▶ _EXERCISE DESCRIPTION_:
Every line from the line containing "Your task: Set" through the final line of the data is to be printed exactly; no other line is to appear.
______
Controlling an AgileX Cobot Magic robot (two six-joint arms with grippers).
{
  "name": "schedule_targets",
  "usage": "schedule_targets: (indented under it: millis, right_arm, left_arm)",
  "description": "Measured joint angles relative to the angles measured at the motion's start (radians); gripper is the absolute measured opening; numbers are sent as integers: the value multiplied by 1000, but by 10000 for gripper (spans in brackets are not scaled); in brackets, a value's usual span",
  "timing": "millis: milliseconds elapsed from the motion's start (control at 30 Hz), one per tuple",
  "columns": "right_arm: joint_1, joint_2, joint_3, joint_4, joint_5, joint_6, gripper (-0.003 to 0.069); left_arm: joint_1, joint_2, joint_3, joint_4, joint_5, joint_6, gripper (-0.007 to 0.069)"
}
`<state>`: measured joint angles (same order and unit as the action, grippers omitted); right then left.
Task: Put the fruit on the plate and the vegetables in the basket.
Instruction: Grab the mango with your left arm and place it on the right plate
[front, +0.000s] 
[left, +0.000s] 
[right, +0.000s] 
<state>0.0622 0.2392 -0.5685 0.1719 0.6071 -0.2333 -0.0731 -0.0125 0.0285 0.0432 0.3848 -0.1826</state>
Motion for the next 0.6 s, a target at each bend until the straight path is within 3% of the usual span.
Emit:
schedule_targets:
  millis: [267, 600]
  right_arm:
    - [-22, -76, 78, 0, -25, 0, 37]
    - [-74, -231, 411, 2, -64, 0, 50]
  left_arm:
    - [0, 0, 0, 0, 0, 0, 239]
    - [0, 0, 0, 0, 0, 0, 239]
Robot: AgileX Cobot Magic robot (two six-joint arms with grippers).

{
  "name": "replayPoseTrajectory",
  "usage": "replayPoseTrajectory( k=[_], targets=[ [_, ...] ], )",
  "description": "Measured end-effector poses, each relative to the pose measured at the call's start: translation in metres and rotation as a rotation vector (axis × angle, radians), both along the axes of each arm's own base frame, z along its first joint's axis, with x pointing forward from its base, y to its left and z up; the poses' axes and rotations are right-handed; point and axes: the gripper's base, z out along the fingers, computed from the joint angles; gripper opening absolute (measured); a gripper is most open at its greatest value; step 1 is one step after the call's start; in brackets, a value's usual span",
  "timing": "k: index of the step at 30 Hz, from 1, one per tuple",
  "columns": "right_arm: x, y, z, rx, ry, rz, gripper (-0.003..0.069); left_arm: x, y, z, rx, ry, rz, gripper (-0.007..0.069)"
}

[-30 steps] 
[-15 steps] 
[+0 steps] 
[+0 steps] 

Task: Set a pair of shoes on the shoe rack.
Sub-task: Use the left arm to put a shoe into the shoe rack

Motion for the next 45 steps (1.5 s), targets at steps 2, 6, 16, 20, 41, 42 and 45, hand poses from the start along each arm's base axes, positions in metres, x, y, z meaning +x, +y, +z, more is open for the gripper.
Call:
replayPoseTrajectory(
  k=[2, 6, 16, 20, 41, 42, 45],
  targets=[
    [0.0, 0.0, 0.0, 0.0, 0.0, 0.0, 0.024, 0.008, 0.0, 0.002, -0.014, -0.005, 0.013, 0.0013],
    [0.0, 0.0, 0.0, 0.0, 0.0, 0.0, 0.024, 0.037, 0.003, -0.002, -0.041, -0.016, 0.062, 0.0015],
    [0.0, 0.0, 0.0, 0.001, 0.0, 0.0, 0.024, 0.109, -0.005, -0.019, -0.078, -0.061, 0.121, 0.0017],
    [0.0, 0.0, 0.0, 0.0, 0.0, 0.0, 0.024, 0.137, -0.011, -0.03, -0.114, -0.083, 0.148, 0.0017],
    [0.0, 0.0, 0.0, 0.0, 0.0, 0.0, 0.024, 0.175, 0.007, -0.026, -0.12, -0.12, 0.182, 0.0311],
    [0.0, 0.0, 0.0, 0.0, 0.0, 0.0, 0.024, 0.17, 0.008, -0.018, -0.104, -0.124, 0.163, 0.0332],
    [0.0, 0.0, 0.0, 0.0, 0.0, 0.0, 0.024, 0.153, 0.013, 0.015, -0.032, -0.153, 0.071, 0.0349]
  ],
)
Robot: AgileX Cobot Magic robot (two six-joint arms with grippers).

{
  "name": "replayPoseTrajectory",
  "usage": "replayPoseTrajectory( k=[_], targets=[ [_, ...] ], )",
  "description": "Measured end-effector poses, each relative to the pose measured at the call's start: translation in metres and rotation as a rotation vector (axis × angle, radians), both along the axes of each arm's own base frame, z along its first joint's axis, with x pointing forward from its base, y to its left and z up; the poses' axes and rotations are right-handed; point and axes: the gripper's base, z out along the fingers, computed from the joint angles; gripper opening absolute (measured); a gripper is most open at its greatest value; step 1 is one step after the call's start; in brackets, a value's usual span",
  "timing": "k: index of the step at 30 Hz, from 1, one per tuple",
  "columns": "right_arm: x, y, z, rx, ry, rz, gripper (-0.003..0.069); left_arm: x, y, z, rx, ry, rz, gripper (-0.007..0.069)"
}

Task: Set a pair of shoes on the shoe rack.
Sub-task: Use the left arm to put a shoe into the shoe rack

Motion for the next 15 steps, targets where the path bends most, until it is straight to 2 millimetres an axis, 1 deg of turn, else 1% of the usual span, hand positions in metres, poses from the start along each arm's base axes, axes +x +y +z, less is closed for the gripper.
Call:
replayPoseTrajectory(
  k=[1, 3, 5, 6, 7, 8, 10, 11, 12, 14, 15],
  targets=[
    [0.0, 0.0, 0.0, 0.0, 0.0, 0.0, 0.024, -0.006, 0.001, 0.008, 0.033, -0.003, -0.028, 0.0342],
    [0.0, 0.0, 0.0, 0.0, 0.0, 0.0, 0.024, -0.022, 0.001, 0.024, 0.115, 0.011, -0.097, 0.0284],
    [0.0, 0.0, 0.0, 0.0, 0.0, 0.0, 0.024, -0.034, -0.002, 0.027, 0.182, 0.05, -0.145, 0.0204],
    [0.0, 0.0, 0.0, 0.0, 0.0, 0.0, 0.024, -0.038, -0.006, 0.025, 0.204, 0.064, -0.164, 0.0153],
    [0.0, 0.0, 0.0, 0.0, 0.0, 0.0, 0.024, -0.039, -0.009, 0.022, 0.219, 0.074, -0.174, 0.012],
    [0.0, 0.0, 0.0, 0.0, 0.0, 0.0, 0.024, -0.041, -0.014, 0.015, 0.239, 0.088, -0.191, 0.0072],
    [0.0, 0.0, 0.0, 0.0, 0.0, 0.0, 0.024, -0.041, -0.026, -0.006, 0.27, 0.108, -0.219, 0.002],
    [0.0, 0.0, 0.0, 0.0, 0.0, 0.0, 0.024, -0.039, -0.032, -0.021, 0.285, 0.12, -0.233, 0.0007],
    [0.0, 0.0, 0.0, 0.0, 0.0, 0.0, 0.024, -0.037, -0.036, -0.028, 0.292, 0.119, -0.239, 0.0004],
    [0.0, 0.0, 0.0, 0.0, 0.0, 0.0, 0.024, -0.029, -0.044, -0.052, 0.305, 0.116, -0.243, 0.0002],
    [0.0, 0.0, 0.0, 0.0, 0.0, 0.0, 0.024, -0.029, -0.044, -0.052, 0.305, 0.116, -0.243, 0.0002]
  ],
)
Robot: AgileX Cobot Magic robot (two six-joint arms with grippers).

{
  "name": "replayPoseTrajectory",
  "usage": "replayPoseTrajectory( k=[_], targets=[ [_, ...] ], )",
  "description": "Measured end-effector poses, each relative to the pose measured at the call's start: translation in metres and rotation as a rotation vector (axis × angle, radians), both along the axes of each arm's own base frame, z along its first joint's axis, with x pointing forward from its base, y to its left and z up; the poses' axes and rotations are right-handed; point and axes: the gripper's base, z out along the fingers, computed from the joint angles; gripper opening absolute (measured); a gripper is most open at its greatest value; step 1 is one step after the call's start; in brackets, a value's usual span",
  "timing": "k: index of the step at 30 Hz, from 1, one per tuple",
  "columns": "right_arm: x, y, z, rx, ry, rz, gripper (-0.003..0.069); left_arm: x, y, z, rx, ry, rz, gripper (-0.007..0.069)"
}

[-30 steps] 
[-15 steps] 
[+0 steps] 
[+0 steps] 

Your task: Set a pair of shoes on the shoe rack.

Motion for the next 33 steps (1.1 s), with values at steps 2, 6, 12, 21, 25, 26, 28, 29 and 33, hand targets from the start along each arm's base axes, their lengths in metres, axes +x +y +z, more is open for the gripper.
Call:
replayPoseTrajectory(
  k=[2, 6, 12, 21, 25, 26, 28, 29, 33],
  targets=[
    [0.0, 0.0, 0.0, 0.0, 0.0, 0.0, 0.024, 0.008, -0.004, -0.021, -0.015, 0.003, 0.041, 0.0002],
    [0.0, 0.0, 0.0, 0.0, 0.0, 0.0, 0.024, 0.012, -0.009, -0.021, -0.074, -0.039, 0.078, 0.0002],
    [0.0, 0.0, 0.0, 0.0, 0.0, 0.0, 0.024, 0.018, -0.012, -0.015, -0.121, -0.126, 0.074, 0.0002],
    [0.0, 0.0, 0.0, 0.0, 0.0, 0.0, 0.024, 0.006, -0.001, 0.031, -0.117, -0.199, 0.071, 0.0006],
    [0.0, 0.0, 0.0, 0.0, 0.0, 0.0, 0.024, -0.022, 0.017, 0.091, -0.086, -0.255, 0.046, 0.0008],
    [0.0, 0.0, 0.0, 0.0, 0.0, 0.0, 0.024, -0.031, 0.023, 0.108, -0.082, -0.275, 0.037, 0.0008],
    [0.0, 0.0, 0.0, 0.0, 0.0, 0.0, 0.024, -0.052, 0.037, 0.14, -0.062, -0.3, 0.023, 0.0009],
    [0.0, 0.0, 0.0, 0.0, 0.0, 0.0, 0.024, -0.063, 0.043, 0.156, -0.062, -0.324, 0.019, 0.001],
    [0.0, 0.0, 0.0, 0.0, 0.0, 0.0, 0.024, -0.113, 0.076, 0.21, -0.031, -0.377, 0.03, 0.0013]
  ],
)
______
▶ _RESULT_:
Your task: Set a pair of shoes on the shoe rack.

Motion for the next 33 steps (1.1 s), with values at steps 2, 6, 12, 21, 25, 26, 28, 29 and 33, hand targets from the start along each arm's base axes, their lengths in metres, axes +x +y +z, more is open for the gripper.
Call:
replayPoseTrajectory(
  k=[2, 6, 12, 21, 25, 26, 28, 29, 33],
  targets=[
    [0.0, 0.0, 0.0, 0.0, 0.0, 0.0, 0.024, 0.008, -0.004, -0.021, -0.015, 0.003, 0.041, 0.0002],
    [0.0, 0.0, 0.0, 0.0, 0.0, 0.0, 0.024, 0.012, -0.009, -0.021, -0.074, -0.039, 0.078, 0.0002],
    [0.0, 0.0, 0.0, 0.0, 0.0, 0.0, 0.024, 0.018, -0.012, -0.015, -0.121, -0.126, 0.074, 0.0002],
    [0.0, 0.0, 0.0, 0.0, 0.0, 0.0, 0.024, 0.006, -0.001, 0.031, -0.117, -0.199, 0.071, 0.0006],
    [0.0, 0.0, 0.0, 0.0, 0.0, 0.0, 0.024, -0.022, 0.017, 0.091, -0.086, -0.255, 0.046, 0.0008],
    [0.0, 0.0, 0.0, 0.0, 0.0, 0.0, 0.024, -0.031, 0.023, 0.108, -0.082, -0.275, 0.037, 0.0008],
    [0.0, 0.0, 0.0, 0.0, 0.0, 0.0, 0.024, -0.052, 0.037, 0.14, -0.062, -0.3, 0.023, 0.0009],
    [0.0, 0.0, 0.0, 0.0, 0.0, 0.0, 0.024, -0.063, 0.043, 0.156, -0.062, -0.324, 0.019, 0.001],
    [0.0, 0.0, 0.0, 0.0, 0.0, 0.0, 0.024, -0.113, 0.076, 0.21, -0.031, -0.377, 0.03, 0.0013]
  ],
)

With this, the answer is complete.